YOUR OBJECTIVE :: All lines from the one containing "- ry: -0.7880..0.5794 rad" to the end of the data below are to be returned exactly, both ends included, with nothing added.

──────

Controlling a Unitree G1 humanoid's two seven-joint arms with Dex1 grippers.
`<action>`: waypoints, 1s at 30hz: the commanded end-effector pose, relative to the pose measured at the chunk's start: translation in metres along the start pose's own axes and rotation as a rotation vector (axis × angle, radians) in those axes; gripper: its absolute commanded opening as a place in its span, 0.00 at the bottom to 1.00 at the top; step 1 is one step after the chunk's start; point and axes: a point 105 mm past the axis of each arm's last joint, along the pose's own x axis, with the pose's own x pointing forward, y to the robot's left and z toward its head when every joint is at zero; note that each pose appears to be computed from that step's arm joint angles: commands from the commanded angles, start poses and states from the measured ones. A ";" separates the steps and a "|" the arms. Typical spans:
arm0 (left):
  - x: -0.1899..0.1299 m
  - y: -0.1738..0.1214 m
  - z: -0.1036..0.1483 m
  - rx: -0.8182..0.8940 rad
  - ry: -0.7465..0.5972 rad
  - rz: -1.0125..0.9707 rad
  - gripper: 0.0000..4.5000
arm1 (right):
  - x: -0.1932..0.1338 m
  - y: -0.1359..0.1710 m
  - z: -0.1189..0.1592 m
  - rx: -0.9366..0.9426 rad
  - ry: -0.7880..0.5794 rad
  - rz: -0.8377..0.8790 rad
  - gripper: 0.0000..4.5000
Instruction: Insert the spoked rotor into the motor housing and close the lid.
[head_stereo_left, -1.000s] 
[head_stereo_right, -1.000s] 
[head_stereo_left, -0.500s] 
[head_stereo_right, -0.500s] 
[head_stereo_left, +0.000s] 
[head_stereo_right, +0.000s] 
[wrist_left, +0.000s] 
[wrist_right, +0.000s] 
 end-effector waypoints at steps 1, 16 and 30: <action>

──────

REPLY ::
  - ry: -0.7880..0.5794 rad
  - rz: -0.8377..0.8790 rad
  - gripper: 0.0000..4.5000
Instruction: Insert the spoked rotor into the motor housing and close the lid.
[head_stereo_left, -1.000s] 
[head_stereo_right, -1.000s] 
[head_stereo_left, -0.500s] 
[head_stereo_right, -0.500s] 
[head_stereo_left, +0.000s] 
[head_stereo_right, +0.000s] 
[wrist_left, +0.000s] 
[wrist_right, +0.000s] 
 end-effector waypoints at steps 1, 16 and 30: <action>

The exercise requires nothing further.